The creeping thyme is hardy to zone 4, but mine has little to no flavor.

Yes, she is right around the corner from me. I think one of the reasons folks in this area are so successful in growing gardens, is because the ocean is only a block from us. Every morning in the summer there is fog covering the plant life. So even in a drought, the plants seem to be very happy. Go inland a mile or two and you have to put more effort into caring for the garden.
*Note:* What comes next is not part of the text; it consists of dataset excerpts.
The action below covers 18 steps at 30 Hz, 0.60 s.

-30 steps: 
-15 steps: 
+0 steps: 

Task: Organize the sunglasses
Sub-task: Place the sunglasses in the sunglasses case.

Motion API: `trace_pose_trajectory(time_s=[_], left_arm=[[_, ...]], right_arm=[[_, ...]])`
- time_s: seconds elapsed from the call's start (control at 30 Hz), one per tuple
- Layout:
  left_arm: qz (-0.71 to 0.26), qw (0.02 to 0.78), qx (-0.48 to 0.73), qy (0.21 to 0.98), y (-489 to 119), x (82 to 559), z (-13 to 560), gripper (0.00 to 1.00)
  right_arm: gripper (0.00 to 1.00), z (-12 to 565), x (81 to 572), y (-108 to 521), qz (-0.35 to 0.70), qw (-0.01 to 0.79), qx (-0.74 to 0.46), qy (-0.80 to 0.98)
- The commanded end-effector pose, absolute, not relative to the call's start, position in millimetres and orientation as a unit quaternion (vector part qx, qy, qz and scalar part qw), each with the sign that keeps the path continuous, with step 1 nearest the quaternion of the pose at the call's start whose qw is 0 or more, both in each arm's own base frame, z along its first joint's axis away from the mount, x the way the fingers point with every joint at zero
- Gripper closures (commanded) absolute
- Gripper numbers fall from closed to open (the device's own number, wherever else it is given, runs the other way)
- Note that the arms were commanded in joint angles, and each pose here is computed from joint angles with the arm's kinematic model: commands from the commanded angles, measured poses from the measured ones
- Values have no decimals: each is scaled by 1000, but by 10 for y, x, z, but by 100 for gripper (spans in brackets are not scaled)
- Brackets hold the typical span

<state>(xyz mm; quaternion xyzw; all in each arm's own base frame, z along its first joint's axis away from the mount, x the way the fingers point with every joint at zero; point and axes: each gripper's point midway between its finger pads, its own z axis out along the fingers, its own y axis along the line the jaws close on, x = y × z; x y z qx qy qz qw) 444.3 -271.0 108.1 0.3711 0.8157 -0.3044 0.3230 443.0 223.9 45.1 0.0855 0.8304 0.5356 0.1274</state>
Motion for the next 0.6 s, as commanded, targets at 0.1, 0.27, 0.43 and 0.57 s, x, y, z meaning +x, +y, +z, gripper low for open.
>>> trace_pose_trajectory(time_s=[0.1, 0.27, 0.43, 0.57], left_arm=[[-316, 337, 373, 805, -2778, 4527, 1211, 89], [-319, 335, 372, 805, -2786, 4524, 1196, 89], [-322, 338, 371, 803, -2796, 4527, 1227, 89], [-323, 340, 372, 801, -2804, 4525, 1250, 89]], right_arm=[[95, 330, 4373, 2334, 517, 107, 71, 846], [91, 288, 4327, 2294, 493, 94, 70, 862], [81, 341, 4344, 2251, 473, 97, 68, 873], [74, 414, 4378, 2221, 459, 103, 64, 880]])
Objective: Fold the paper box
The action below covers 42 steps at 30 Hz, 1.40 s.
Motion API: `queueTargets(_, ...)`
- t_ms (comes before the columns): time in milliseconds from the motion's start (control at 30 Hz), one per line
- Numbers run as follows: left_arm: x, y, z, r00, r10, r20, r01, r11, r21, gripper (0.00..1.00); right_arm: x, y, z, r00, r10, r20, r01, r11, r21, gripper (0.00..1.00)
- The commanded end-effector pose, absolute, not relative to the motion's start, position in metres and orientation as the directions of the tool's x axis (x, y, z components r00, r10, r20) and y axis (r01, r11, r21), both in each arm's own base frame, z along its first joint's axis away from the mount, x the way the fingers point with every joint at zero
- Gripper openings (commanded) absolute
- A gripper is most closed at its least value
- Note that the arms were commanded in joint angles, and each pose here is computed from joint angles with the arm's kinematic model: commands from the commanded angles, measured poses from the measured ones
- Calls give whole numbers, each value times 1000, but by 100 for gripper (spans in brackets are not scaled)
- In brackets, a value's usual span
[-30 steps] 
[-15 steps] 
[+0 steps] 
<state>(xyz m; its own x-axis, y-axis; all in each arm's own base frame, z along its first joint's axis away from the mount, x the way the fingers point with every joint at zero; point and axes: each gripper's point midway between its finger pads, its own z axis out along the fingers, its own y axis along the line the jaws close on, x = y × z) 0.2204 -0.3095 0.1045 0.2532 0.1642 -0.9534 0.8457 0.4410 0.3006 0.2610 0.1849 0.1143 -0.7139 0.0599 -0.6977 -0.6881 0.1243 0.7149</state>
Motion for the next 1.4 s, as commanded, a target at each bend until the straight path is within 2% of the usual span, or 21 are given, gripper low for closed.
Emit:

I have a theory of my own why this is. Folks who raise roses know that Epsom salts are very good for the flower. And I think the salt air does the same for the plant life close to the ocean. We have one of the last salt water marshes in this area Belle Isle Marsh. It is loaded with natural plant life that comes up through the salt sea water. In the summer you see folks there cutting down Cat O Nine Tails, and other plant life. Then next year that patch comes back even better. Cape Cod is a peninsular. When you get to Truro and Provincetown, you can walk from Cape Cod Bay to the Atlantic Ocean in less than five minutes. The land mass is very narrow. The sand dunes are covered with salt marsh grass. It holds the dunes in place. I don't kow the chemistry, but I think the salt air is good for plant life. :)
 
Things are just starting to take off now. Here are a few of my pix. Tomatoes, peppers and strawberries. These are on the deck and patio, our other garden is at my MIL's house. We have potatoes, beans, carrots and onions over there.

Wonderful lot you have there Alix :)

I really like the idea of growing strawberries...are they difficult to grow?